*** Available data Section Begins ***

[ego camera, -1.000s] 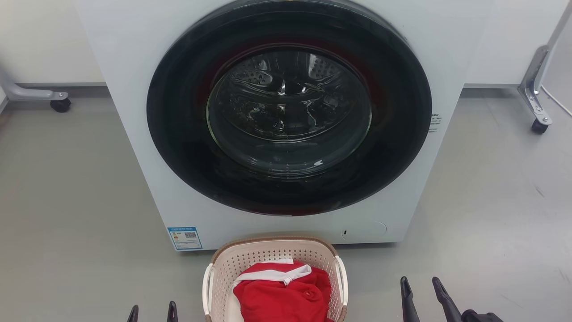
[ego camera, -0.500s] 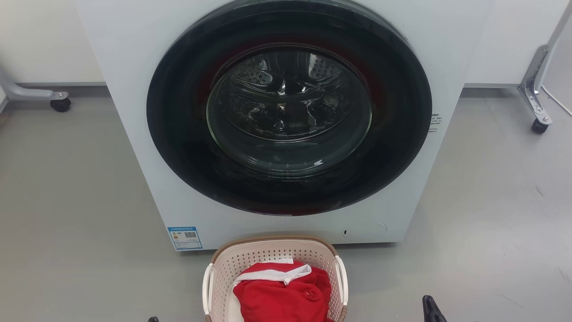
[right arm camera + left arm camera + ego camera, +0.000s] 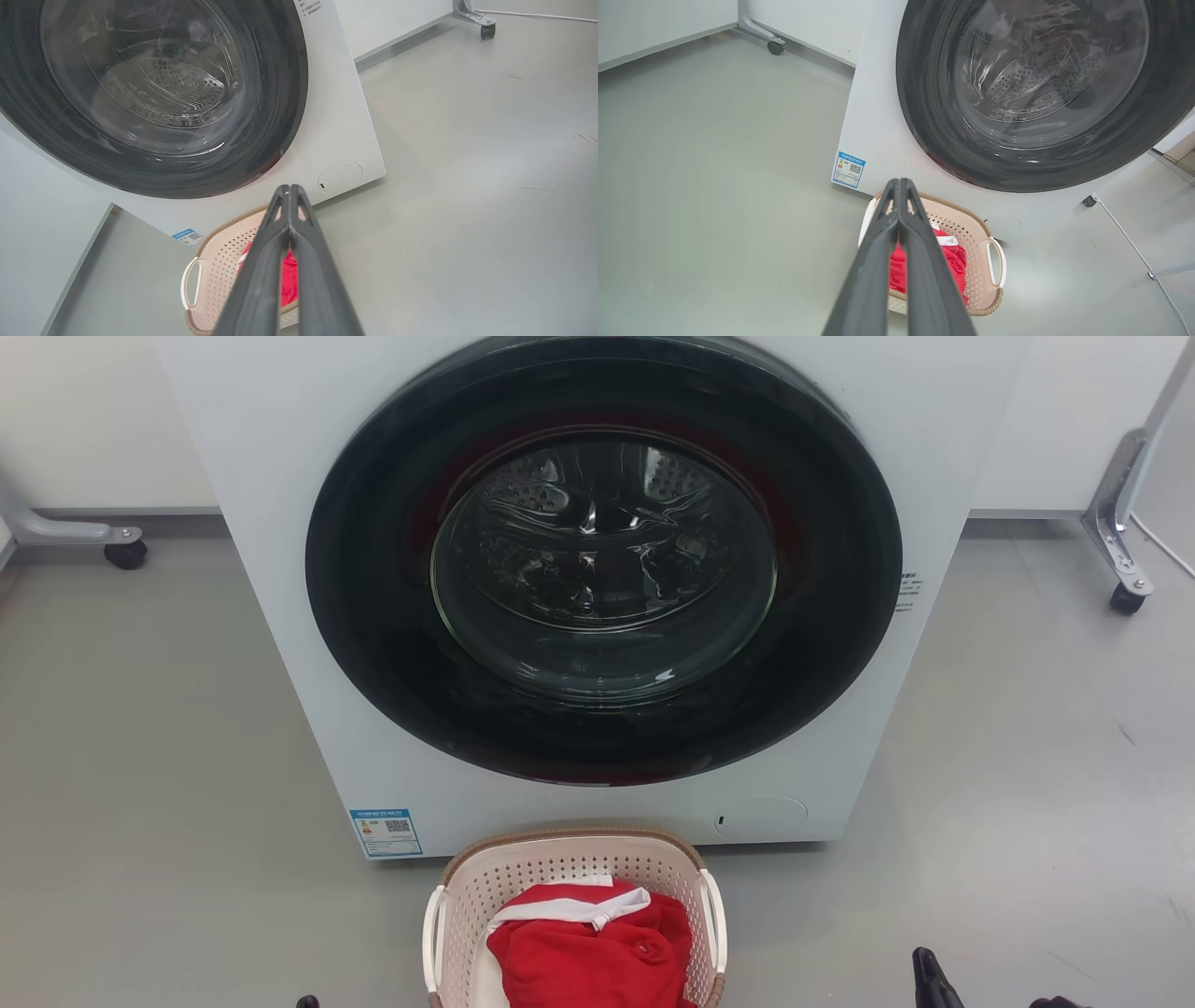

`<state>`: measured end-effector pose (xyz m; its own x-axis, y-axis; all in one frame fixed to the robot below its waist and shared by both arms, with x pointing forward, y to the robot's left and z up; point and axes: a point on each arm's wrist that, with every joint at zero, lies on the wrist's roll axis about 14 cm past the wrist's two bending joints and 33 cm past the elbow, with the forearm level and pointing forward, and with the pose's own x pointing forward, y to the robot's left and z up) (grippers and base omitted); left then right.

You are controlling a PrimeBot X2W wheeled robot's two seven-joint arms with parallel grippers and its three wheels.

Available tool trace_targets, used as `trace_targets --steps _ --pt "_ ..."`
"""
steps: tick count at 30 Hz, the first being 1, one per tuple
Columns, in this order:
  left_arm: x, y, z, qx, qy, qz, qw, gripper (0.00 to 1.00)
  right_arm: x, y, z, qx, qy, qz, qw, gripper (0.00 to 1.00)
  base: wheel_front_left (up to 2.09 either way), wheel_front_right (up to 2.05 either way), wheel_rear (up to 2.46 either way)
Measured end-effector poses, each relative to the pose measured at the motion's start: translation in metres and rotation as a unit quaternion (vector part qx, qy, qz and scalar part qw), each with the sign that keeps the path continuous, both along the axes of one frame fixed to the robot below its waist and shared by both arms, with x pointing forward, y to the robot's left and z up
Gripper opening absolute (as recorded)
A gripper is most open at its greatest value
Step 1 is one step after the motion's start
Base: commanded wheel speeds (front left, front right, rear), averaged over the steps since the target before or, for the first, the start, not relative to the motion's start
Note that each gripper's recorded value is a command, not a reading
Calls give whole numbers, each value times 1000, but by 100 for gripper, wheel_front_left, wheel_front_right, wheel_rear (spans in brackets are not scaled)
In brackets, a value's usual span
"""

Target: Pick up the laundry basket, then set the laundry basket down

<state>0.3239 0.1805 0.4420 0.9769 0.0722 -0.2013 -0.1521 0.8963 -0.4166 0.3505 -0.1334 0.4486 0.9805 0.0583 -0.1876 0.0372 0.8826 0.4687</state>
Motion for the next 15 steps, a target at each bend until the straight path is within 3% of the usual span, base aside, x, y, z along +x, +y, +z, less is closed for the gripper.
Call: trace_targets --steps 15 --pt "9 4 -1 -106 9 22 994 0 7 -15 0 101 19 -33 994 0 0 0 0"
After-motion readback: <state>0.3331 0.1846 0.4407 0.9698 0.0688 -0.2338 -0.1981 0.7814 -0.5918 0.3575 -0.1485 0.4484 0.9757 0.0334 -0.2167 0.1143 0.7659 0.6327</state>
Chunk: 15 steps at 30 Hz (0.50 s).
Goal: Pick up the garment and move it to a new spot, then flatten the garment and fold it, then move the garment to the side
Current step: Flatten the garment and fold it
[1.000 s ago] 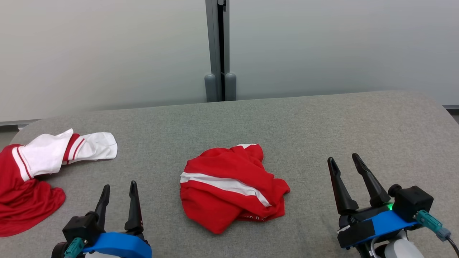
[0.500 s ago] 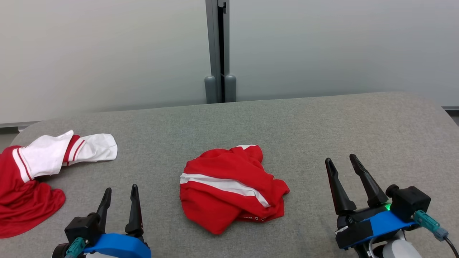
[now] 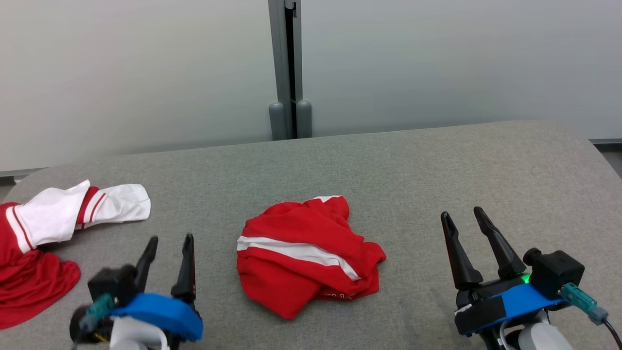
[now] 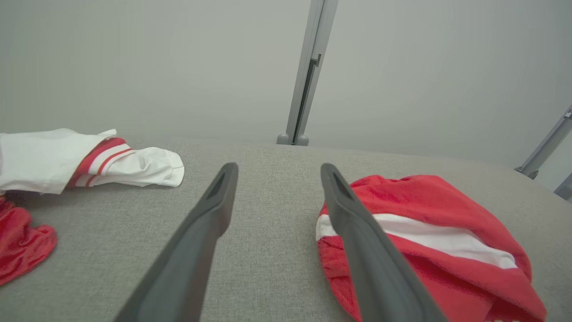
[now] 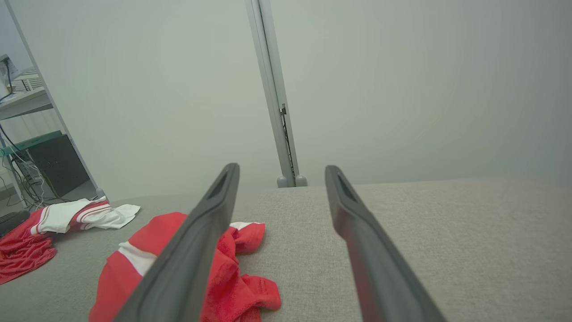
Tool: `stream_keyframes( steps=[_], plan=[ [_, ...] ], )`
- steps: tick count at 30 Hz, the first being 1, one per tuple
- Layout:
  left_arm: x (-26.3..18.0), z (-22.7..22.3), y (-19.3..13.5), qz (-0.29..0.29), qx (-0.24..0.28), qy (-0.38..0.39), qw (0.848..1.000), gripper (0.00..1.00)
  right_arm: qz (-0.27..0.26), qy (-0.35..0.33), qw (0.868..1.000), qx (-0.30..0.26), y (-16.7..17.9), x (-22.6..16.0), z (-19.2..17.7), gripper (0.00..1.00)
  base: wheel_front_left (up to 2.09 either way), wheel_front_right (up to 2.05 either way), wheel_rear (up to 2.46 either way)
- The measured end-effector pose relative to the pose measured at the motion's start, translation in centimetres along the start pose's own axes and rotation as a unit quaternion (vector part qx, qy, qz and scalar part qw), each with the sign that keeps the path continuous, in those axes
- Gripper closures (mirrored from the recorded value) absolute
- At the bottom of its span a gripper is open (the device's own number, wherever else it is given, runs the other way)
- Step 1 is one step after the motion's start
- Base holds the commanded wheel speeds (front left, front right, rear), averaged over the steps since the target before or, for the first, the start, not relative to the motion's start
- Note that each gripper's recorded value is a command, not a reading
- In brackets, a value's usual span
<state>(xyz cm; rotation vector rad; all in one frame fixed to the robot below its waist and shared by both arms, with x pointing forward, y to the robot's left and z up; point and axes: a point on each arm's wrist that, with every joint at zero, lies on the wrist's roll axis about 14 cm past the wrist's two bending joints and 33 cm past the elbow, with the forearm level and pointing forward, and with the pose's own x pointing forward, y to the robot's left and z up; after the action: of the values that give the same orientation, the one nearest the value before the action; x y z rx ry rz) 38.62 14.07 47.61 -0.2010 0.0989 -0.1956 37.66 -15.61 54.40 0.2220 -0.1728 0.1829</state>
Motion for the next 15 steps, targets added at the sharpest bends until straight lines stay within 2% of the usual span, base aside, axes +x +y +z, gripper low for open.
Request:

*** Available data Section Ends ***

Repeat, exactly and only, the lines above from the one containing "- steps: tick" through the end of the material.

- steps: tick count at 30 Hz, the first being 1, one per tuple
- Layout:
  left_arm: x (-26.3..18.0), z (-22.7..22.3), y (-19.3..13.5), qz (-0.29..0.29), qx (-0.24..0.28), qy (-0.38..0.39), qw (0.848..1.000), gripper (0.00..1.00)
  right_arm: qz (-0.27..0.26), qy (-0.35..0.33), qw (0.868..1.000), qx (-0.30..0.26), y (-16.7..17.9), x (-22.6..16.0), z (-19.2..17.7), gripper (0.00..1.00)
  base: wheel_front_left (up to 2.09 either way), wheel_front_right (up to 2.05 either way), wheel_rear (up to 2.46 either way)
- The measured end-effector pose relative to the pose measured at the motion's start, translation in centimetres along the start pose's own axes and rotation as a unit quaternion (vector part qx, qy, qz and scalar part qw), each with the sign that keeps the path continuous, in those axes
- Gripper closures (mirrored from the recorded value) absolute
- At the bottom of its span a gripper is open (the device's own number, wherever else it is given, runs the other way)
- Step 1 is one step after the motion's start
- Base holds the commanded wheel speeds (front left, front right, rear), averaged over the steps since the target before or, for the first, the start, not relative to the motion's start
- Note that each gripper's recorded value is a command, not a reading
- In brackets, a value's usual span
<state>(xyz cm; rotation vector rad; all in one frame fixed to the robot below its waist and shared by both arms, with x pointing forward, y to the robot's left and z up; point and axes: a point on each arm's wrist that, with every joint at zero, lies on the wrist's roll axis about 14 cm past the wrist's two bending joints and 33 cm past the elbow, with the forearm level and pointing forward, and with the pose's own x pointing forward, y to the robot's left and z up; after the action: of the values that give the same orientation, the one nearest the value before the action; x y z rx ry rz) 38.62 14.07 47.61 -0.2010 0.0989 -0.1956 37.66 -15.61 54.40 0.2220 -0.1728 0.1829</state>
Motion for the next 15 steps, targets added at the sharpest bends until straight lines stay within 2% of the usual span, base aside, axes +x +y +z, gripper low for open.
Request:

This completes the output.